For a couple of years now, I have been collecting disposable vapes from friends and family. Initially, I only salvaged the batteries for "future" projects (It's not hoarding, I promise), but recently, disposable vapes have gotten more advanced. I wouldn't want to be the lawyer who one day will have to argue how a device with USB C and a rechargeable battery can be classified as "disposable". Thankfully, I don't plan on pursuing law anytime soon.
Last year, I was tearing apart some of these fancier pacifiers for adults when I noticed something that caught my eye, instead of the expected black blob of goo hiding some ASIC (Application Specific Integrated Circuit) I see a little integrated circuit inscribed "PUYA". I don't blame you if this name doesn't excite you as much it does me, most people have never heard of them. They are most well known for their flash chips, but I first came across them after reading Jay Carlson's blog post about the cheapest flash microcontroller you can buy. They are quite capable little ARM Cortex-M0+ micros.
Over the past year I have collected quite a few of these PY32 based vapes, all of them from different models of vape from the same manufacturer. It's not my place to do free advertising for big tobacco, so I won't mention the brand I got it from, but if anyone who worked on designing them reads this, thanks for labeling the debug pins!
The chip is marked PUYA C642F15
, which wasn't very helpful. I was pretty sure it was a PY32F002A
, but after poking around with pyOCD, I noticed that the flash was 24k and we have 3k of RAM. The extra flash meant that it was more likely a PY32F002B
, which is actually a very different chip.
So here are the specs of a microcontroller so bad, it's basically disposable:
- 24MHz Coretex M0+
- 24KiB of Flash Storage
- 3KiB of Static RAM
- a few peripherals, none of which we will use.
You may look at those specs and think that it's not much to work with.
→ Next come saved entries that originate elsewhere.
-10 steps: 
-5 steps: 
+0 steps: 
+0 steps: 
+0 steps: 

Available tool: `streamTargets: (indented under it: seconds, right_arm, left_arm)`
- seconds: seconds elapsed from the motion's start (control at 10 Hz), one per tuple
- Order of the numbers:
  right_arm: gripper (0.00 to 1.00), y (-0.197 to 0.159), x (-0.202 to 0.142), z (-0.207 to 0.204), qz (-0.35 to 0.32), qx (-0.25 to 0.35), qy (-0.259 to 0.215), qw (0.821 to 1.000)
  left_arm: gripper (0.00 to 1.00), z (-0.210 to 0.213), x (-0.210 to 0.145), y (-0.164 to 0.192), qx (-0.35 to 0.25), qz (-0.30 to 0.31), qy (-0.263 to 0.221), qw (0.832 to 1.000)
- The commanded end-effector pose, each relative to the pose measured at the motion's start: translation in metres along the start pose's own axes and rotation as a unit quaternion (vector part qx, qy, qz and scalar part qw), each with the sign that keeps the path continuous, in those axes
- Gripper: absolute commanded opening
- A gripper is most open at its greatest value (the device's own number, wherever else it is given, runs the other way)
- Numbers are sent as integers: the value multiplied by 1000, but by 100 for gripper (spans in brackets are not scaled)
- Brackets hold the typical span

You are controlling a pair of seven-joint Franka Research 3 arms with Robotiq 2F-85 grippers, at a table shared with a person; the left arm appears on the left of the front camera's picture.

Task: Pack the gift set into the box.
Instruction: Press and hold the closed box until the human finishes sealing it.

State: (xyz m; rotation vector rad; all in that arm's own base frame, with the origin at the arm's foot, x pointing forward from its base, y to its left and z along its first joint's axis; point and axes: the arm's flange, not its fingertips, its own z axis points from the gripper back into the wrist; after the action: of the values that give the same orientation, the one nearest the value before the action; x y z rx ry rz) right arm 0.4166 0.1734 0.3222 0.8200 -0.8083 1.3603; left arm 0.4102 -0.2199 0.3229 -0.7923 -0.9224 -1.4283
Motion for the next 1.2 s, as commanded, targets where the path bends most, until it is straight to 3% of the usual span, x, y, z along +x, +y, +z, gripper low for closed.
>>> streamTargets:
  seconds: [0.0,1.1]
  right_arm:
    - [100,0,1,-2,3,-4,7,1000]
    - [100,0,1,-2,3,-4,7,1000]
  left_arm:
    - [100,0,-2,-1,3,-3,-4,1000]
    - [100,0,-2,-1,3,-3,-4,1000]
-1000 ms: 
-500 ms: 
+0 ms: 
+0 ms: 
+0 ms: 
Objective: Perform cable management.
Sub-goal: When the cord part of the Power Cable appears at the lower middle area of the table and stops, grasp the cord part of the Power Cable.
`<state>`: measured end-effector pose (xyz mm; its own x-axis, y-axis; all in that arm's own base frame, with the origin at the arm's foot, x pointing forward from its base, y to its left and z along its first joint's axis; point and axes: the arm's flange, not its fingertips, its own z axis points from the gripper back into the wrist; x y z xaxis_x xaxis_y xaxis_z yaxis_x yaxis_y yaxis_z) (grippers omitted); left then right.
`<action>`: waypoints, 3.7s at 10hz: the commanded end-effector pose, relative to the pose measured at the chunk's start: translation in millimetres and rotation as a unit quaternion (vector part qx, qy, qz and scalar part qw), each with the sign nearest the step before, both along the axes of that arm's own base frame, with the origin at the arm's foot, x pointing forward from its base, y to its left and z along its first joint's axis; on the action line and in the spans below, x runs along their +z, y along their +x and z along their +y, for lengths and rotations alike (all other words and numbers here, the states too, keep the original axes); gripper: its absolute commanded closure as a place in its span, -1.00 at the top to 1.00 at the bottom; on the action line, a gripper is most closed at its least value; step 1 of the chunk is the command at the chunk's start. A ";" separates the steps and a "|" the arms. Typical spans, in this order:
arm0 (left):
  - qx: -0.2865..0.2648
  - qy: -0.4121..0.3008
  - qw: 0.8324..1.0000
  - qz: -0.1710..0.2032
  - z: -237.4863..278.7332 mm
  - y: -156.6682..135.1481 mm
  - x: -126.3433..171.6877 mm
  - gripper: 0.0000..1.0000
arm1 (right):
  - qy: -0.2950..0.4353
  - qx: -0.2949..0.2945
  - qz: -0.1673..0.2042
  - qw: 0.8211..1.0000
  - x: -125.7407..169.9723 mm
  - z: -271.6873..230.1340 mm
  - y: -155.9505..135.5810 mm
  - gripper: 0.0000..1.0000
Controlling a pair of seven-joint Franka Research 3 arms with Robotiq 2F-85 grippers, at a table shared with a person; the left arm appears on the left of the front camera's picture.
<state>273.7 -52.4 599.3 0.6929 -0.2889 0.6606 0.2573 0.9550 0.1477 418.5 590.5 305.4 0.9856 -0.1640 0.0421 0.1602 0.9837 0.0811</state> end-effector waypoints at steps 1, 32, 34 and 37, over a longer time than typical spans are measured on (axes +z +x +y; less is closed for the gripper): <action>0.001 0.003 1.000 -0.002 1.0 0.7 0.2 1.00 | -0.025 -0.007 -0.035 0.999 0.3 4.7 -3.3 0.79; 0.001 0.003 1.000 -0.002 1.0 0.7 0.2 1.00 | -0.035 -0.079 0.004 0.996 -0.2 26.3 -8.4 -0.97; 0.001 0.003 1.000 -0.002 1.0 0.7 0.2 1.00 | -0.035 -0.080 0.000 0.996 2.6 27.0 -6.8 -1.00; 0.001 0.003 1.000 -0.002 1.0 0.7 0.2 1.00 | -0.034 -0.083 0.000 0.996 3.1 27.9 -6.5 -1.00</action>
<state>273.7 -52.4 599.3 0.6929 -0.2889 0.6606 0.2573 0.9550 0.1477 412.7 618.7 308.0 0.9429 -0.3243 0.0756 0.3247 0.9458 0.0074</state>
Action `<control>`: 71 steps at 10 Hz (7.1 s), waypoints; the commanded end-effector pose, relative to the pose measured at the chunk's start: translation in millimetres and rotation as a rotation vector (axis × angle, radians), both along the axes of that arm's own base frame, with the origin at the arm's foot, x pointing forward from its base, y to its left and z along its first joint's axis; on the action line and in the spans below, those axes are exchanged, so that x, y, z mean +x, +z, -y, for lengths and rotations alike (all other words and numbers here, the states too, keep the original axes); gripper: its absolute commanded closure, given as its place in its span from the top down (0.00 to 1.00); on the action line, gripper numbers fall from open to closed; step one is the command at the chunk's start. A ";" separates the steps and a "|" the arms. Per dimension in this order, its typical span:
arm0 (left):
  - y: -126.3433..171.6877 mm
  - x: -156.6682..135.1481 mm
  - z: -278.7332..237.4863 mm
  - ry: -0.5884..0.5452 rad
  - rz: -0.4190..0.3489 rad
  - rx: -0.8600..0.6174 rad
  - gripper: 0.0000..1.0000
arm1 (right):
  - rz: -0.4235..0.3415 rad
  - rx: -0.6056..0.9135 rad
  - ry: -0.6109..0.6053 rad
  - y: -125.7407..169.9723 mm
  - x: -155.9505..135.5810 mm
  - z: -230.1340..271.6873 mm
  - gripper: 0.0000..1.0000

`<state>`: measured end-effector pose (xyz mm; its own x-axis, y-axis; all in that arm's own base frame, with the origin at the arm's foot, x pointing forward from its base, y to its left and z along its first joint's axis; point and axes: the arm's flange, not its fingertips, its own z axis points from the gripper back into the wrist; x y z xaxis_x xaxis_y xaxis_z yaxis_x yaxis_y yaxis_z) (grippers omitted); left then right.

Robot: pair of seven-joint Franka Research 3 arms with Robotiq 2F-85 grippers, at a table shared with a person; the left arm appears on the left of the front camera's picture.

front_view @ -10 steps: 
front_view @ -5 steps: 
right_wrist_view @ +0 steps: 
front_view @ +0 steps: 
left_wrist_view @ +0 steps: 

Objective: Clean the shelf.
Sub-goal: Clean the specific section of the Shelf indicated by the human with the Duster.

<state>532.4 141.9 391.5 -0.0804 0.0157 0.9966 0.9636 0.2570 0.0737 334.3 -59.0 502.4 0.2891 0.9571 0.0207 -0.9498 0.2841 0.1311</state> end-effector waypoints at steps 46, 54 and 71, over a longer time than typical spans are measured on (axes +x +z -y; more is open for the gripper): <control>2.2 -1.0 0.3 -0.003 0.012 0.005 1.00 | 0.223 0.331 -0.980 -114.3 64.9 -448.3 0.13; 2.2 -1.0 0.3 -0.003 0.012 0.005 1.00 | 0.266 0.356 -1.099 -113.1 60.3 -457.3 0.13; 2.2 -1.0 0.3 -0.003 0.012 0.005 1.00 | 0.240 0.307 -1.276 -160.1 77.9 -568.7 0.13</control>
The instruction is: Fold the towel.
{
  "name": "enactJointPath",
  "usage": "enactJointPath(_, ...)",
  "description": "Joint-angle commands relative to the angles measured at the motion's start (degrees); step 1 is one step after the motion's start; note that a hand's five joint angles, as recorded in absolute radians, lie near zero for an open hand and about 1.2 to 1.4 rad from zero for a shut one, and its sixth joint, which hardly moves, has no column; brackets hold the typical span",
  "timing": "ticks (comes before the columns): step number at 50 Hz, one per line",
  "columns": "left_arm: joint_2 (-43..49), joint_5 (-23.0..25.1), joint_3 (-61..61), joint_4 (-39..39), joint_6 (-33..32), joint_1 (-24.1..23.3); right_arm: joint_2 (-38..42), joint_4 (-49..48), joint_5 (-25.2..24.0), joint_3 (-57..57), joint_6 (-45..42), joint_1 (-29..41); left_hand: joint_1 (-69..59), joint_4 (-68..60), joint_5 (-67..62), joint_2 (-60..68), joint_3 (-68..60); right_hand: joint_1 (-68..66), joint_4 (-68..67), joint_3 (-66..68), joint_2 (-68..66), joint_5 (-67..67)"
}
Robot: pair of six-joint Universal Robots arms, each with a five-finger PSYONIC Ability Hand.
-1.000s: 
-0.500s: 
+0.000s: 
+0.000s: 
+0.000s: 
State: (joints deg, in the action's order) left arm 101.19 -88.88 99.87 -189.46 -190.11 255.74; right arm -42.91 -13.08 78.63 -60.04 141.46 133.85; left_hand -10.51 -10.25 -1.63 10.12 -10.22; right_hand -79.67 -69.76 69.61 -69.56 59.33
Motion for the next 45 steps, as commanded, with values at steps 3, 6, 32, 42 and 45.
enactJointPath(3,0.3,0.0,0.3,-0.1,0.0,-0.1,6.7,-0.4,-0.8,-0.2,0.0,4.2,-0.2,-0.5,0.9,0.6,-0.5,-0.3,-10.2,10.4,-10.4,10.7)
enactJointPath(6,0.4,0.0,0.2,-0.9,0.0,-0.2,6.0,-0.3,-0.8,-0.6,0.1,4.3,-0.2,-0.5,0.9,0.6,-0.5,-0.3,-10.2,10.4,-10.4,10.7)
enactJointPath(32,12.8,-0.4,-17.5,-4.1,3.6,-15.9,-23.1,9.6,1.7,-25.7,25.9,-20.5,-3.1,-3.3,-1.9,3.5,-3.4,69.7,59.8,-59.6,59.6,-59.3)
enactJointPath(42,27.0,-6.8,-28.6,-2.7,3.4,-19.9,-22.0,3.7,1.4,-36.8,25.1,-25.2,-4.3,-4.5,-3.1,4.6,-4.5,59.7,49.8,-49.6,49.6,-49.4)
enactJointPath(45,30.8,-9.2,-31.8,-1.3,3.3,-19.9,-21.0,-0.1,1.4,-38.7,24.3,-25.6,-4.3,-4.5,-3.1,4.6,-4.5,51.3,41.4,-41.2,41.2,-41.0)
I don't blame you, a 10y old phone can barely load google, and this is about 100x slower. I on the other hand see a blazingly fast web server.
The idea of hosting a web server on a vape didn't come to me instantly. In fact, I have been playing around with them for a while, but after writing my post on semihosting, the penny dropped.
If you don't feel like reading that article, semihosting is basically syscalls for embedded ARM microcontrollers. You throw some values/pointers into some registers and call a breakpoint instruction. An attached debugger interprets the values in the registers and performs certain actions. Most people just use this to get some logs printed from the microcontroller, but they are actually bi-directional.
If you are older than me, you might remember a time before Wi-Fi and Ethernet, the dark ages, when you had to use dial-up modems to get online. You might also know that the ghosts of those modems still linger all around us. Almost all USB serial devices actually emulate those modems: a 56k modem is just 57600 baud serial device. Data between some of these modems was transmitted using a protocol called SLIP (Serial Line Internet Protocol).
This may not come as a surprise, but Linux (and with some tweaking even macOS) supports SLIP. The slattach
utility can make any /dev/tty*
send and receive IP packets. All we have to do is put the data down the wire in the right format and provide a virtual tty.
This is actually easier than you might imagine, pyOCD can forward all semihosting though a telnet port. Then, we use socat
to link that port to a virtual tty:
pyocd gdb -S -O semihost_console_type=telnet -T $(PORT) $(PYOCDFLAGS) &
socat PTY,link=$(TTY),raw,echo=0 TCP:localhost:$(PORT),nodelay &
sudo slattach -L -p slip -s 115200 $(TTY) &
sudo ip addr add 192.168.190.1 peer 192.168.190.2/24 dev sl0
sudo ip link set mtu 1500 up dev sl0
Ok, so we have a "modem", but that's hardly a web server. To actually talk TCP/IP, we need an IP stack. There are many choices, but I went with uIP because it's pretty small, doesn't require an RTOS, and it's easy to port to other platforms. It also, helpfully, comes with a very minimal HTTP server example.
After porting the SLIP code to use semihosting, I had a working web server…half of the time.
As with most highly optimised libraries, uIP was designed for 8 and 16-bit machines, which rarely have memory alignment requirements. On ARM however, if you dereference a u16 *
, you better hope that address is even, or you'll get an exception. The uip_chksum
assumed u16
alignment, but the script that creates the filesystem didn't.
I actually decided to modify a bit the structure of the filesystem to make it a bit more portable.
This was my first time working with perl
and I have to say, it's quite well suited to this kind of task.
So how fast is a web server running on a disposable microcontroller. Well, initially, not very fast. Pings took ~1.5s with 50% packet loss and a simple page took over 20s to load. That's so bad, it's actually funny, and I kind of wanted to leave it there.
However, the problem was actually between the seat and the steering wheel the whole time. The first implementation read and wrote a single character at a time, which had a massive overhead associated with it. I previously benchmarked semihosting on this device, and I was getting ~20KiB/s, but uIP's SLIP implementation was designed for very low memory devices, so it was serialising the data byte by byte. We have a whopping 3kiB of RAM to play with, so I added a ring buffer to cache reads from the host and feed them into the SLIP poll function. I also split writes in batches to allow for escaping.
Now this is what I call blazingly fast! Pings now take 20ms, no packet loss and a full page loads in about 160ms. This was using using almost all of the RAM, but I could also dial down the sizes of the buffer to have more than enough headroom to run other tasks. The project repo has everything set to a nice balance latency and RAM usage:
Memory region Used Size Region Size %age Used
FLASH: 5116 B 24 KB 20.82%
RAM: 1380 B 3 KB 44.92%
For this blog however, I payed for none of the RAM, so I'll use all of the RAM.
As you may have noticed, we have just under 20kiB (80%) of storage space. That may not be enough to ship all of React, but as you can see, it's more than enough to host this entire blog post. And this is not just a static page server, you can run any server-side code you want, if you know C that is.
Just for fun, I added a json api endpoint to get the number of requests to the main page (since the last crash) and the unique ID of the microcontroller.